Lyttletyne, Northern England, April 1551

“Miss, you have been gone again for quite a long while. You worry Mrs. Drummond, now that you’re here on your own.”

Rose Sayer’s young maid, Mary, stood on the doorstep of the manor, clutching her hands tightly with concern. Rose laughed as the groom helped her down from her horse. Brushing a lock of her dark hair away, she smiled and patted the brown mare’s soft velvet coat before the groom took her away.

“Yes, I know. I’m sorry for that.” Rose looked up at the bright sunny day and shielded her green eyes. “She has been good to me since Father and Henry left.” Mrs.
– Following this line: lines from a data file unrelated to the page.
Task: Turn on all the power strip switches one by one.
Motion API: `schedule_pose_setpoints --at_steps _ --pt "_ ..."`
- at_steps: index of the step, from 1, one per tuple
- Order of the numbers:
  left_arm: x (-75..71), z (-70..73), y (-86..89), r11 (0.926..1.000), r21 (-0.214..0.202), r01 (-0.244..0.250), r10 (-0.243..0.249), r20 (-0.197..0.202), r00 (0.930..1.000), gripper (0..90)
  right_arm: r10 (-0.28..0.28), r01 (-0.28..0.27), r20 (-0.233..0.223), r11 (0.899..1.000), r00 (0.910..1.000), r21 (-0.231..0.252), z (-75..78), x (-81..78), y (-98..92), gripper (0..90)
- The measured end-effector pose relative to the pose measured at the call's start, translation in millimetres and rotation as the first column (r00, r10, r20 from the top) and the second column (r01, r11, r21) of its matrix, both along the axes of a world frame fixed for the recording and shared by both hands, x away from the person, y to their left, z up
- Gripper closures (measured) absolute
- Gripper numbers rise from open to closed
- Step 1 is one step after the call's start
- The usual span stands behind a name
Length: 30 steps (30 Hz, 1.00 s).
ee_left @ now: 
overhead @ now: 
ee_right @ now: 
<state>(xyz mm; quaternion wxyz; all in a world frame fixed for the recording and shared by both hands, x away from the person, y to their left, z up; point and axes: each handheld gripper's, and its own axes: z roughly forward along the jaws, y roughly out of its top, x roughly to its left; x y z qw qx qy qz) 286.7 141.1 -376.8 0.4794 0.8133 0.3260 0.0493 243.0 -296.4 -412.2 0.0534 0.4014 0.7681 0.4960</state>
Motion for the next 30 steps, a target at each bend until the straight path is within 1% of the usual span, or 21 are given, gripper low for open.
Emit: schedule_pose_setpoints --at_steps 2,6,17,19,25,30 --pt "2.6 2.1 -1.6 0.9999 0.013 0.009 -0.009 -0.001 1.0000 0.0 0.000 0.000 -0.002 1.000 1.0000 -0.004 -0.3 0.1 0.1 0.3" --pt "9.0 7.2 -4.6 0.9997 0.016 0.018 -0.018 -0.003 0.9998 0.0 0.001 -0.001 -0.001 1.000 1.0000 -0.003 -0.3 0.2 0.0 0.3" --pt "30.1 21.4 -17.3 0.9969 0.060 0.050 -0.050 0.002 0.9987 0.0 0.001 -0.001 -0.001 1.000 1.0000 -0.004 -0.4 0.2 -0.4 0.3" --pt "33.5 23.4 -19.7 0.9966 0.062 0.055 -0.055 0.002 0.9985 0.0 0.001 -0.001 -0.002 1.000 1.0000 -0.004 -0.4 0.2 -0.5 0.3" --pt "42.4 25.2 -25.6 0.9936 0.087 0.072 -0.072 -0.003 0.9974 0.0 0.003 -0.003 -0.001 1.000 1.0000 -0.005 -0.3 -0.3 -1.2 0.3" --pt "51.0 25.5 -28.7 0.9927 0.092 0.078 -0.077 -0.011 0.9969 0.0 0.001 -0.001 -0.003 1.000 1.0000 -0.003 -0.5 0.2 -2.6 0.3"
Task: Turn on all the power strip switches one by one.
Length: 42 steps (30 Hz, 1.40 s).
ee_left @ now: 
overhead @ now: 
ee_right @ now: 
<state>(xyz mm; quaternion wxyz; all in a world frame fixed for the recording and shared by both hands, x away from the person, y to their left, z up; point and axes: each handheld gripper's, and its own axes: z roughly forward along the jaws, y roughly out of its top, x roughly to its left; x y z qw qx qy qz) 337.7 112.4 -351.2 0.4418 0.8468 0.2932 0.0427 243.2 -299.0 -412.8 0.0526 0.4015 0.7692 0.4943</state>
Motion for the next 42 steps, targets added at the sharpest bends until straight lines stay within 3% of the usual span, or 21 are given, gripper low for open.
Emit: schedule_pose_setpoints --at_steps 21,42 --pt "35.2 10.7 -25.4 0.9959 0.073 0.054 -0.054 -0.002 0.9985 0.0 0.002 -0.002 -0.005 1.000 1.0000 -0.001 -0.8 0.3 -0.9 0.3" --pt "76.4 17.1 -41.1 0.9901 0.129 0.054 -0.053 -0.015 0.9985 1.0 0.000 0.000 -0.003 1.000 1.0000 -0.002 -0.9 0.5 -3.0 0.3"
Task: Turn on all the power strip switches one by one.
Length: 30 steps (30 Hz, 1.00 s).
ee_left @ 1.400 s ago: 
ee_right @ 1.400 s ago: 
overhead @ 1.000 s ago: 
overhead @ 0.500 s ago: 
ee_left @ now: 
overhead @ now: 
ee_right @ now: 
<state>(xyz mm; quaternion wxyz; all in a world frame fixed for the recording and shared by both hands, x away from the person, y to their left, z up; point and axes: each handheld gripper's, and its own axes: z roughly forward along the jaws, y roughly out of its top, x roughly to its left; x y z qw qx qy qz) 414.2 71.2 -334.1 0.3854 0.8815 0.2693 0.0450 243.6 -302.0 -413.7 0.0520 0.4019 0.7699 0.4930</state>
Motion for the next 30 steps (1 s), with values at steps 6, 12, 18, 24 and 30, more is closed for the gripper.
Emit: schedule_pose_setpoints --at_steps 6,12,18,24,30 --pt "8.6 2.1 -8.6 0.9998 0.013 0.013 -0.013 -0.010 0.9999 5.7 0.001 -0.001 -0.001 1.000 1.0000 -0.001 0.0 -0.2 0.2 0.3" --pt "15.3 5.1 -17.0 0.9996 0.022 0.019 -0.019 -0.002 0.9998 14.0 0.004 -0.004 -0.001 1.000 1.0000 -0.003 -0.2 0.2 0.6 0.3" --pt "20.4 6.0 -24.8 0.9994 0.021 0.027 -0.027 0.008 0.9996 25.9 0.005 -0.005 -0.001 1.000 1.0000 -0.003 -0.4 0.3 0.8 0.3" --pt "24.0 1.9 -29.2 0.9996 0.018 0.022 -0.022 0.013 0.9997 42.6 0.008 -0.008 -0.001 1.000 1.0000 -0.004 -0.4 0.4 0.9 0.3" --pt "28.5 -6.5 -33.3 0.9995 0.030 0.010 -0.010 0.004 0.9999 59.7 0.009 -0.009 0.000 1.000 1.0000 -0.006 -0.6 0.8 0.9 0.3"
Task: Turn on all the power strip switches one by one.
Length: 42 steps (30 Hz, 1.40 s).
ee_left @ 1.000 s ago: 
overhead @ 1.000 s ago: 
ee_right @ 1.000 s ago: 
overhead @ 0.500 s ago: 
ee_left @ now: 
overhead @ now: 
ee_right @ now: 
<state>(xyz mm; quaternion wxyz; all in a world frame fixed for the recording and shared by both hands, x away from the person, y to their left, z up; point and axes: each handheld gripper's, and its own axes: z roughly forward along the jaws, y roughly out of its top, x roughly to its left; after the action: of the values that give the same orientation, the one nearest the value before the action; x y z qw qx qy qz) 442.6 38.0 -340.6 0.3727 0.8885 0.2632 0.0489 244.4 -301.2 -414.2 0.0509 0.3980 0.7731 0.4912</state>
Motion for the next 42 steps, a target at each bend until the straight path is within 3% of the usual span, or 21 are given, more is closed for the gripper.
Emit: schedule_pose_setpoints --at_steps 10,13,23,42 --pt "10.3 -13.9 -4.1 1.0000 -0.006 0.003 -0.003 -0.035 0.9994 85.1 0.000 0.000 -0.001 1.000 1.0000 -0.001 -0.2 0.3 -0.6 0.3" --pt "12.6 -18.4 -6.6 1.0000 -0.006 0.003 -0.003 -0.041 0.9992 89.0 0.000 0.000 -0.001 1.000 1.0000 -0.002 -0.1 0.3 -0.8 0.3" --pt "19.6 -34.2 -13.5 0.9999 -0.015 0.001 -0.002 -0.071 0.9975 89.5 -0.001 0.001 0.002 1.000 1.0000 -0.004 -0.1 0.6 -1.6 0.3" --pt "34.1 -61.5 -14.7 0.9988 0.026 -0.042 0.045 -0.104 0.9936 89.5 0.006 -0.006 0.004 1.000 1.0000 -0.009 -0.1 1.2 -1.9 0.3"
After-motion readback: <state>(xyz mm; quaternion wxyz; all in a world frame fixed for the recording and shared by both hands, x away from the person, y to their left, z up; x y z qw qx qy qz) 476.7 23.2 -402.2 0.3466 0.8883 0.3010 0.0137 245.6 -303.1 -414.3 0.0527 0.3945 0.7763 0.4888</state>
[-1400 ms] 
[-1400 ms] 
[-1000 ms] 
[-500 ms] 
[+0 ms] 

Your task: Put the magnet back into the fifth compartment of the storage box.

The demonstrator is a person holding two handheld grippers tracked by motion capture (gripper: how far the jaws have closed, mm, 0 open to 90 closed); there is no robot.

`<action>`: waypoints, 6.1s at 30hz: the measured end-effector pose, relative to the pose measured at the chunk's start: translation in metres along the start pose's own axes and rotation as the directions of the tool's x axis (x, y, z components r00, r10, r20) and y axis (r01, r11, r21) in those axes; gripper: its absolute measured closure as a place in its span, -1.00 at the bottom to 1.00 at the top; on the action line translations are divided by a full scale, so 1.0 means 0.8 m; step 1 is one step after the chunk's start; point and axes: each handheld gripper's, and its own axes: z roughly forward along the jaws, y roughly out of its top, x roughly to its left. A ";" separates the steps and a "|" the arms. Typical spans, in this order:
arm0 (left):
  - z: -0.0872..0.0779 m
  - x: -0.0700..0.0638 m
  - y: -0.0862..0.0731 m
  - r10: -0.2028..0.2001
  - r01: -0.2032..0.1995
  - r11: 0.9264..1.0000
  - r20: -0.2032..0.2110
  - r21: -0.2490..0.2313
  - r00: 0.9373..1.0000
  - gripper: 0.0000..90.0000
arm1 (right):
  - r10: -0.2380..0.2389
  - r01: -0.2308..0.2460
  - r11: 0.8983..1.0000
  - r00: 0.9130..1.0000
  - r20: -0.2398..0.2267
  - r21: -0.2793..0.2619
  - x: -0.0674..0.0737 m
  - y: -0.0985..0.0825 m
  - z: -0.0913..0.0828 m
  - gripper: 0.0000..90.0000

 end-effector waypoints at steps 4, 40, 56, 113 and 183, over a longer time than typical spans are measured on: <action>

Drummond was the housekeeper and had looked after Rose like a mother, ever since her own mother had died a few years before.

Mary smiled as Rose turned back to the house. Rose had never thought she’d have to care for the household on her own for so many months, but it came to her easily, she found. Even if her riding about the estate worried the housekeeper. Her father had never been away for so long in the last nine years of the war, but the last time he’d left, he’d been gone almost six months.

“I shall do my best to make up for it. She knows that I do what is right for the estate.”

“Yes, Miss, but I think she wishes you would take a groom with you. For safety’s sake.”

“And propriety’s sake.”

“Yes, Miss.”

Mary took Rose’s cloak as she entered the house. “Mary, will you send tea to the study?”

“Certainly.”

“Thank you. Tell Mrs. Drummond she may come and see me as well.”

Mary curtsied and left to follow her orders, and Rose sighed, happy to have dispatched at least one duty. She would apologize to Mrs. Drummond, and then all would be well again. She brushed her hands together as she walked down the corridor to her father’s study, which had become hers since the care of the estate had been left entirely to her.

Her father had left strict instructions, and she wanted to show him that all was well and cared for while he was away. It had been a monumental task when he’d first explained things to her, and she remembered taking furious notes as he spoke. Her hand had cramped for days afterward. But with each passing day, she had grown more and more accustomed to it. Even though she told no one about it, she rather enjoyed the freedom and independence when there were no men around.

“There is no one to say nay to anything,” she said cheerily to herself as she sat down, her gown billowing behind her father’s large wooden desk.

The freedom and independence were almost intoxicating, like having had too many cups of wine at dinner. In the deepest part of her heart, she wished for this time to last a little longer, not wishing for her brother or father to come to any harm, of course.

She began to hurriedly scrawl in a small notebook about matters of the estate. War was upon them and had been for many years. However, due to her father’s high status as a landed knight and his age, he had not been called until recently to fight. So, the estate was covered in women, and Rose had wanted to do her best by them, making sure they were safe enough and protected and fed while their men were off doing their duty. To her surprise, and she was convinced that her father would also be surprised, the women had done well on their own, working just as effectively if not more so.

“It is because they do not have a man to hound them day and night.” She kept scrawling until there was a scratch at the door, and Mary entered with a tray of tea.

“Here you are, Miss. And Mrs. Drumm—” The older woman appeared suddenly in the doorway, looking, as usual, slightly frayed and frazzled. Mary curtsied and left the room without another word. Mrs. Drummond closed the door behind her to stand in front of Rose with her hands together.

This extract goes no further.